But neither will we deliver any significant blows. A pair of catapults fell before our fires, but what are they compared to the hundreds of war engines in a line rolling down from the Barbacan? We have killed nearly a dozen giants in the last two weeks, but how significant are they when a thousand more march against Honce-the-Bear? And now that we are known, our enemies take precautions, moving about in larger, better-prepared bands. Each kill comes harder.

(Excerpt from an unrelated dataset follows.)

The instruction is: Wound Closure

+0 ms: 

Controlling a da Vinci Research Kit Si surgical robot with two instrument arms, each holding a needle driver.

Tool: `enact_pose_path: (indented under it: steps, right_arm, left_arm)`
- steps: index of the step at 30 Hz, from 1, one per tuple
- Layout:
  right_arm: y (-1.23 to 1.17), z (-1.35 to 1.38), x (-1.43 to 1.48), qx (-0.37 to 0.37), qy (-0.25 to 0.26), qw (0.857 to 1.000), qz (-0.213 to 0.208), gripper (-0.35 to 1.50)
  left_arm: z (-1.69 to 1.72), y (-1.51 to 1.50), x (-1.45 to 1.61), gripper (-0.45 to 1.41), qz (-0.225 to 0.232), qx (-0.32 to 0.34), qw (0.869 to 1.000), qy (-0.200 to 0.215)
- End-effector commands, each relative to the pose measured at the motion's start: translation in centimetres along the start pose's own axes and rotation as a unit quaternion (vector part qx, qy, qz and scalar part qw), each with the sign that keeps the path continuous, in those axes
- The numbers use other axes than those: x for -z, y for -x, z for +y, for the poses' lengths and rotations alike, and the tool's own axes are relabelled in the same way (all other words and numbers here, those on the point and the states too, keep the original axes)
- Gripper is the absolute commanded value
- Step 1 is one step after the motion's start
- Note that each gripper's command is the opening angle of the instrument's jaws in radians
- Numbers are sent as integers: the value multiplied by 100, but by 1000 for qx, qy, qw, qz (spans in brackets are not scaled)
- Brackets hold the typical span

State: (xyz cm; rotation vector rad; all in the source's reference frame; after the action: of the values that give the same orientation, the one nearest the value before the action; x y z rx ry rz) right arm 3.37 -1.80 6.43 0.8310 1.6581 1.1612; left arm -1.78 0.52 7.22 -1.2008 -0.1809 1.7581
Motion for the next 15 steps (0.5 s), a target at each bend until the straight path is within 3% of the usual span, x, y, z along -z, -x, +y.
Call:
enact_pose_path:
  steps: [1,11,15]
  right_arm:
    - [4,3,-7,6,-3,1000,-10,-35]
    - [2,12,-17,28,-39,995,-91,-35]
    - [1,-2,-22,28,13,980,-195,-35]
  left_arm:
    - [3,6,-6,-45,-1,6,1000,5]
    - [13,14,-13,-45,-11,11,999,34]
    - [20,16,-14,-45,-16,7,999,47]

So we will survive for the time, I believe, but we will do nothing decisive, not here, halfway between the fighting front and the source of the invasion. Yet, if Brother Avelyn is correct, if his destiny lies in the north and we can deliver him there, if he can battle and defeat the demon dactyl, then our enemies will be without their binding force. Who will quell the ancient and deep hatred between powrie and goblin when Bestesbulzibar is gone? It is likely that all the invasion will disintegrate into separate groups, fighting one another as much as the folk of the kingdom. It is likely that most of the giants, normally reclusive beasts, will turn back for their mountain homes, far from the villages of humans.
I do laugh when I consider how simple it all sounds, for I know that the path ahead is the darkest that ever I will tread, and that the end of that path is darker still.
Dark, too, is the journey for those men and women I leave behind, who will continue the fight while ushering their more helpless kin to a safer place — if one can ever be found. I hold no comforting illusions; that group is in danger as great as my own. Eventually, if they cannot find a haven, they will be killed, one at a time, perhaps, as was poor Cric, or perhaps the goblins will discover their camp in the night and slaughter them all.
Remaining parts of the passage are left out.